CENTRAL FALLS, R.I. (AP) — The sign welcoming visitors to City Hall has blue paint splashed across the bottom to cover part of Central Falls’ ugly recent past: Charles Moreau’s name was wiped away in September after he resigned as mayor and agreed to plead guilty to a federal corruption charge.
The sign should bear a new name soon. Two days are left before the election to replace Moreau as head of Rhode Island’s smallest city, which is struggling to put behind it not just Moreau’s disgraceful exit but a painful and expensive municipal bankruptcy that brought higher taxes, pension cuts and a stigma that persists.
The heavy favorite is James Diossa, a 27-year-old city councilman who promises to bring a fresh start with a focus on ethics and accountability.
‘‘The city needs fresh blood, a new face and new ideas. I believe I represent that,’’ said Diossa, the son of Colombian immigrants who works at an educational nonprofit for low-income students. ‘‘This is not about James Diossa. This is about really lifting the city up.’’
Diossa’s opponent is the 50-year-old former police chief, Joseph Moran, who says the city needs someone with experience — the kind he got while running the department. Moran, whose contract was voided by the state-appointed receiver who has run the city since 2010, warns that Central Falls is still in crisis, despite its official emergence from bankruptcy in October.
‘‘All they did is kick the can down the road,’’ said Moran. ‘‘Anyone can come in here and eliminate people’s jobs. That’s cowardly, in my opinion.’’
Diossa handily won a special five-way primary last month, with 59 percent of the 3,600 ballots cast; Moran came in second with 18 percent. Turnout was likely much higher last month than it will be Tuesday because of the presidential election and other state and local races, so get-out-the-vote efforts will be critical.
In some ways, Central Falls voters will be weighing in on someone who isn’t on the ballot: the receiver. Moran’s supporters accuse Diossa of being a ‘‘hand puppet’’ of the receiver, saying he will bow to the will of the state. Revenue Director Rosemary Booth Gallogly has said the state intends to maintain an oversight presence in the city for years even after it transitions back to elected governance.

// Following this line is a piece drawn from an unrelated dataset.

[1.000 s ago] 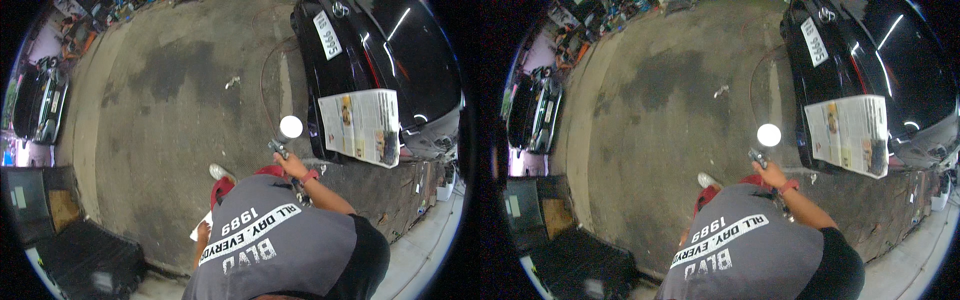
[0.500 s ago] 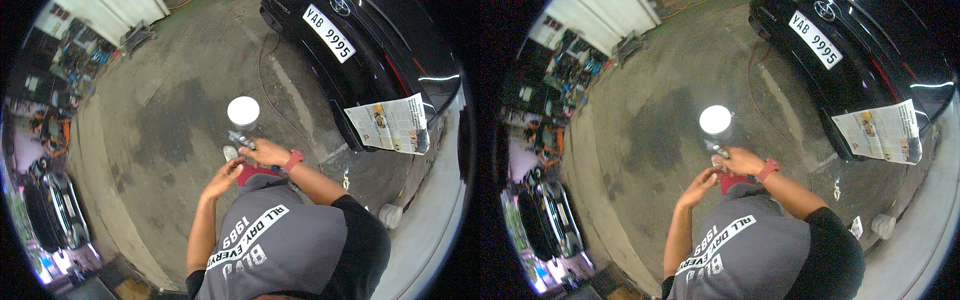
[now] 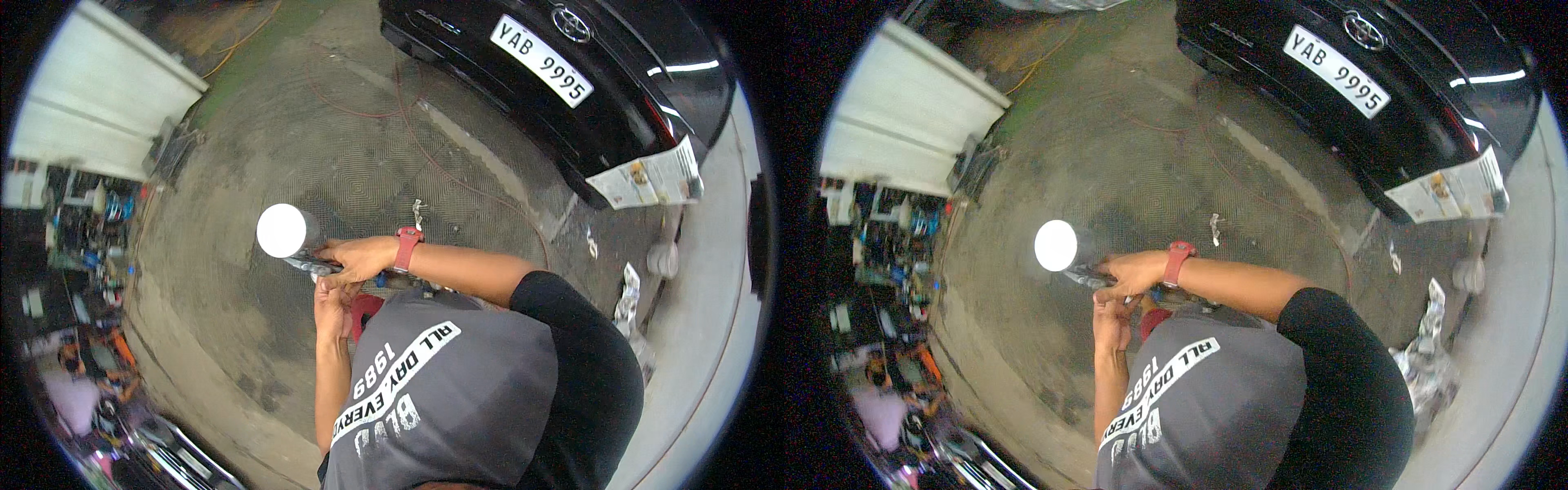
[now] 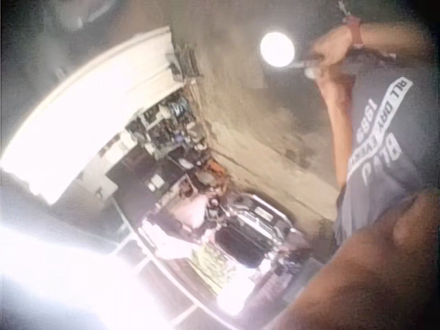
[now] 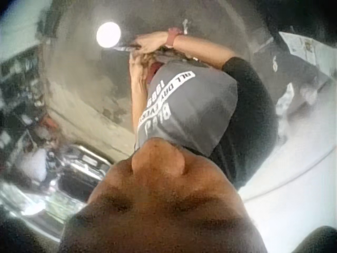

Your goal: The person wipes the rear bumper of a black car with a cloth, then removes newspaper and tape from the vehicle. The person picks up a paint gun and walks around the garage.

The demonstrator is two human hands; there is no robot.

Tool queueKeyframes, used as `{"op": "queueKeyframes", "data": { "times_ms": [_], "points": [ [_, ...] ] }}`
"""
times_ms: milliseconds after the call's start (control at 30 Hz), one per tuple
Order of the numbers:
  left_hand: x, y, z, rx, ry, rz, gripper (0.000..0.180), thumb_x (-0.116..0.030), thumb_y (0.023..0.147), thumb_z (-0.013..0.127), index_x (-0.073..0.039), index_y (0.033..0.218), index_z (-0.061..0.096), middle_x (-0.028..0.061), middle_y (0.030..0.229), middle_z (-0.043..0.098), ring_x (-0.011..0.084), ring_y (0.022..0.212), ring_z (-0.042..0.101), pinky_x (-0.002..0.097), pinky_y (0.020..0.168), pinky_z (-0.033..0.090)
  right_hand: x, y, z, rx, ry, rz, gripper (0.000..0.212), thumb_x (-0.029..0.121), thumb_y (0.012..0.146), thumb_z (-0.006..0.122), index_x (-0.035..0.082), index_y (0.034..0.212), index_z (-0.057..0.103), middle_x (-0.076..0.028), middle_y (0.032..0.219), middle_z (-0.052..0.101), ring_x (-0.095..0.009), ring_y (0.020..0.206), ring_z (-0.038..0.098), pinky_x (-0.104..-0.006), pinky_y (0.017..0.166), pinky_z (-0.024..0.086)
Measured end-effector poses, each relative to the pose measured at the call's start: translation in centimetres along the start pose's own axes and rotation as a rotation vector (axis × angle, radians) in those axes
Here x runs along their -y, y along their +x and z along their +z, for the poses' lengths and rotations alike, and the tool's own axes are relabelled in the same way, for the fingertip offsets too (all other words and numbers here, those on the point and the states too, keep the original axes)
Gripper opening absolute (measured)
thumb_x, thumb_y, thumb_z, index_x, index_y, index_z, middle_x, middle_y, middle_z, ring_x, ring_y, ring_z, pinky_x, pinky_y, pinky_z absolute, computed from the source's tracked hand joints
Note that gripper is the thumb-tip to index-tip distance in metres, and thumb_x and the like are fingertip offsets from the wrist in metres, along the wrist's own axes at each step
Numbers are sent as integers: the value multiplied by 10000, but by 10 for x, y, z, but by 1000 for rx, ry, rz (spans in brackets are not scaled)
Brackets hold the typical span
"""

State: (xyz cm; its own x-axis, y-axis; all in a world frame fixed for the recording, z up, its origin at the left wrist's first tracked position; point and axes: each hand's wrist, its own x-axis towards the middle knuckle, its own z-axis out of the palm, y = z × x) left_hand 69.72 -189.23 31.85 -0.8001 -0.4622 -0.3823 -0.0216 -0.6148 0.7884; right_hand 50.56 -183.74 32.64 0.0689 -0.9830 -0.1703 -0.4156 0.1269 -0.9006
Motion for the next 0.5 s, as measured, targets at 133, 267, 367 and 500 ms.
{"op": "queueKeyframes", "data": {
  "times_ms": [133, 267, 367, 500],
  "points": [
    [-79, 91, -84, -72, -48, -29, 410, -410, 1078, 534, -116, 1360, 491, 103, 1544, 497, 286, 1332, 576, 457, 1018, 561, -20, 68, -18, -323, 69, 76, 751, 606, 1034, 495, 9, 1490, 483, -279, 1539, 441, -425, 1421, 450, -456, 1178, 385],
    [-191, 185, -157, -37, -15, -14, 446, -434, 1069, 537, -109, 1369, 481, 131, 1628, 392, 392, 1354, 550, 485, 1023, 573, -54, 80, -38, -337, 168, 539, 793, 689, 1044, 359, 17, 1347, 649, -195, 1333, 676, -356, 1280, 616, -459, 1108, 444],
    [-279, 255, -199, -109, -17, 64, 461, -453, 1062, 540, -100, 1356, 503, 136, 1620, 401, 409, 1323, 571, 510, 1044, 566, -82, 91, -33, -276, 444, 710, 866, 729, 1038, 257, 31, 1166, 753, -185, 1158, 745, -350, 1177, 669, -447, 1078, 464],
    [-376, 386, -263, -46, 40, 149, 495, -490, 1049, 540, -106, 1361, 516, 103, 1531, 499, 399, 1334, 556, 520, 1076, 543, -93, 123, -27, -152, 284, 994, 923, 726, 1043, 141, 41, 1201, 739, -147, 1091, 770, -348, 1134, 680, -436, 1071, 472]
  ]
}}
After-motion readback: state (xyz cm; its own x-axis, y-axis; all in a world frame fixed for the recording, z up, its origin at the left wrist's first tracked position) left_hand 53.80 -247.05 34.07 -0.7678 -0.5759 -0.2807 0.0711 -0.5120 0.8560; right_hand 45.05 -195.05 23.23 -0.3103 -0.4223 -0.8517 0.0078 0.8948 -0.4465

Diossa served on a special City Council created and later disbanded by the receiver after the regular one was stripped of its duties. Critics have tried to tie Diossa to unpopular tax increases and pension cuts that are at the center of the city’s court-approved five-year recovery plan.
Diossa said he stayed close to the receivership so he could bring up residents’ concerns, including about the temporary closure of the library and the shuttering of the community center. Of the five-year plan, he said, ‘‘No one supports it. We have to follow it.’’ He said he would like to find new revenue sources and then roll back the tax hikes.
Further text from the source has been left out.